__Work item__
Search each line of the data for the word "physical"; copy every line where it is found.

START Data records

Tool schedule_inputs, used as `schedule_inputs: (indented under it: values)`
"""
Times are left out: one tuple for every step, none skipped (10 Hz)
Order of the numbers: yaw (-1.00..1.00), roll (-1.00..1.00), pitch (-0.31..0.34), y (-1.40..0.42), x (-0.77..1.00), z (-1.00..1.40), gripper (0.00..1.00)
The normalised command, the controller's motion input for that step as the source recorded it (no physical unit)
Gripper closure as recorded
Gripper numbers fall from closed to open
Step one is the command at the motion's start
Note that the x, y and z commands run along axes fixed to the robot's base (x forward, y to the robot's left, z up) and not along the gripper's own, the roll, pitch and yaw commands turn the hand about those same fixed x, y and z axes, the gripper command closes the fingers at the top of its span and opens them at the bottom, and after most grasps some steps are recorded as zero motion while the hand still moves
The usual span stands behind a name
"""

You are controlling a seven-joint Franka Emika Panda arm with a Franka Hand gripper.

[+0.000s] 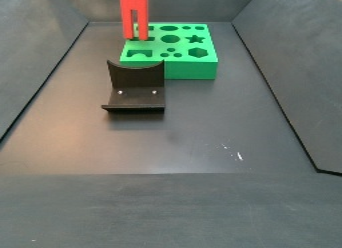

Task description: Insert the double-square object.

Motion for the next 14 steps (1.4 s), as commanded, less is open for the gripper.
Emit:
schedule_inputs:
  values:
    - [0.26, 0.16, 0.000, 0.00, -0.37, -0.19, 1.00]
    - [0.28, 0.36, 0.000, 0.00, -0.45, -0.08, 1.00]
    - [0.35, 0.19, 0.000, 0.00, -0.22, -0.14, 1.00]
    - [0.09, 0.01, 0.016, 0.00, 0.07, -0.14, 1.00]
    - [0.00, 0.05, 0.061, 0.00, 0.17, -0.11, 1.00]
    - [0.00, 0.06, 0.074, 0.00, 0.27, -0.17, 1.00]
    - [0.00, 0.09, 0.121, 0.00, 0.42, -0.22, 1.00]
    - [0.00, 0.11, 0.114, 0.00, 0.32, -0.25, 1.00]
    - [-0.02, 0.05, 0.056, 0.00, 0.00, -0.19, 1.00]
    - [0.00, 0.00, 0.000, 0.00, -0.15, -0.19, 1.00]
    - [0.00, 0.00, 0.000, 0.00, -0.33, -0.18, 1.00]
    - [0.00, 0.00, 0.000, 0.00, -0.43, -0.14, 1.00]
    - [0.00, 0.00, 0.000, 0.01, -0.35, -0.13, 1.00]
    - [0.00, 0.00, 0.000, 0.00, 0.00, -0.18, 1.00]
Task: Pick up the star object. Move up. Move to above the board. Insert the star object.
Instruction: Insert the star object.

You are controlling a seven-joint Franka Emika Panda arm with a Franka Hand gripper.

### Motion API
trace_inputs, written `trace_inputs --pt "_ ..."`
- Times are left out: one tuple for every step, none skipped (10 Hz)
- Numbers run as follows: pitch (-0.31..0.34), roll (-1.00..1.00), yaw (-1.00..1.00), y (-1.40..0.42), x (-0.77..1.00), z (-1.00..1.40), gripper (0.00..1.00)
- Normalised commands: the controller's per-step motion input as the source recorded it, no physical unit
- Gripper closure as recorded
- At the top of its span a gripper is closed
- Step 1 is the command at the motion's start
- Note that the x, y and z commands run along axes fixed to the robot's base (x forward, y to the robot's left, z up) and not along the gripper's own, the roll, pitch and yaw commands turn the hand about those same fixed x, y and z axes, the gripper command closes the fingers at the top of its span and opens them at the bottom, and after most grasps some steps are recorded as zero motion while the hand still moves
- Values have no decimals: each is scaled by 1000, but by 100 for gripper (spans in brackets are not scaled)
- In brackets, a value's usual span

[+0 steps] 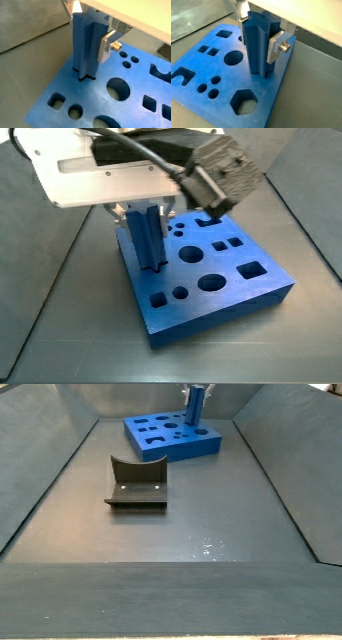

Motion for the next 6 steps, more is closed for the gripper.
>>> trace_inputs --pt "0 0 0 0 0 -46 100" --pt "-286 286 317 0 0 -820 100" --pt "-303 266 406 0 0 -826 100" --pt "-303 271 223 0 0 -703 100" --pt "-294 417 180 0 0 -723 100" --pt "-280 397 63 -57 117 -749 100"
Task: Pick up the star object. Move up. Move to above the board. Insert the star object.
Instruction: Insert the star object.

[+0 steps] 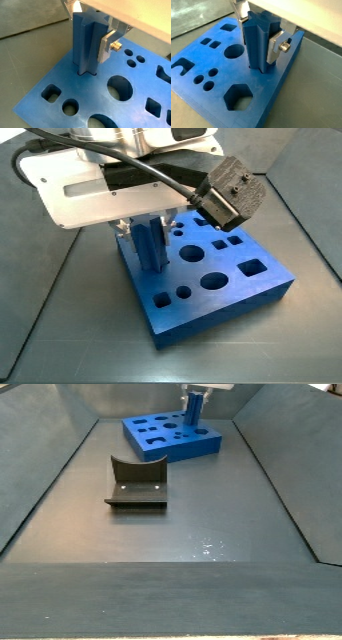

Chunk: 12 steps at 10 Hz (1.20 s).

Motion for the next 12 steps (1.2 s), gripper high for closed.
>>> trace_inputs --pt "-9 454 31 0 86 -526 100" --pt "49 17 0 0 34 0 100" --pt "54 74 -203 0 220 -1000 100" --pt "69 0 -340 0 260 -1000 100" --pt "109 0 -357 0 240 -1000 100" --pt "171 0 -340 0 197 -986 100" --pt "277 0 -471 0 391 -851 100" --pt "326 0 -443 -3 351 -803 100" --pt "400 -14 -466 0 223 -714 100" --pt "423 -123 -871 40 -69 -654 100" --pt "463 -123 -634 0 -231 -634 100" --pt "134 0 -120 0 -23 0 100"
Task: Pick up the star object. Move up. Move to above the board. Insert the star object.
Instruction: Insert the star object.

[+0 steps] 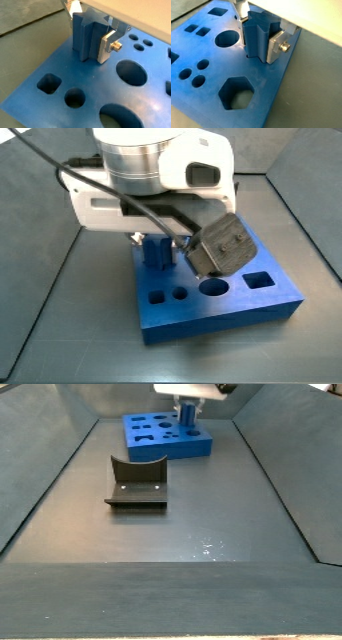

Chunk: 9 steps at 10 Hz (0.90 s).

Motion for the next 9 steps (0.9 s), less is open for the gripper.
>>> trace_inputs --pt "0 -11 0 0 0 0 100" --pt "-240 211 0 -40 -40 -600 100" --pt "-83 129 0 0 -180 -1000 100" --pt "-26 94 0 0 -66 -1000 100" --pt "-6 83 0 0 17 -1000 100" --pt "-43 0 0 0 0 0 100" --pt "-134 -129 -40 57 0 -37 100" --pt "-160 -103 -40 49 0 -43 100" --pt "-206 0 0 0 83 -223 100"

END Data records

__Task response__
The normalised command, the controller's motion input for that step as the source recorded it (no physical unit)
- Normalised commands: the controller's per-step motion input as the source recorded it, no physical unit

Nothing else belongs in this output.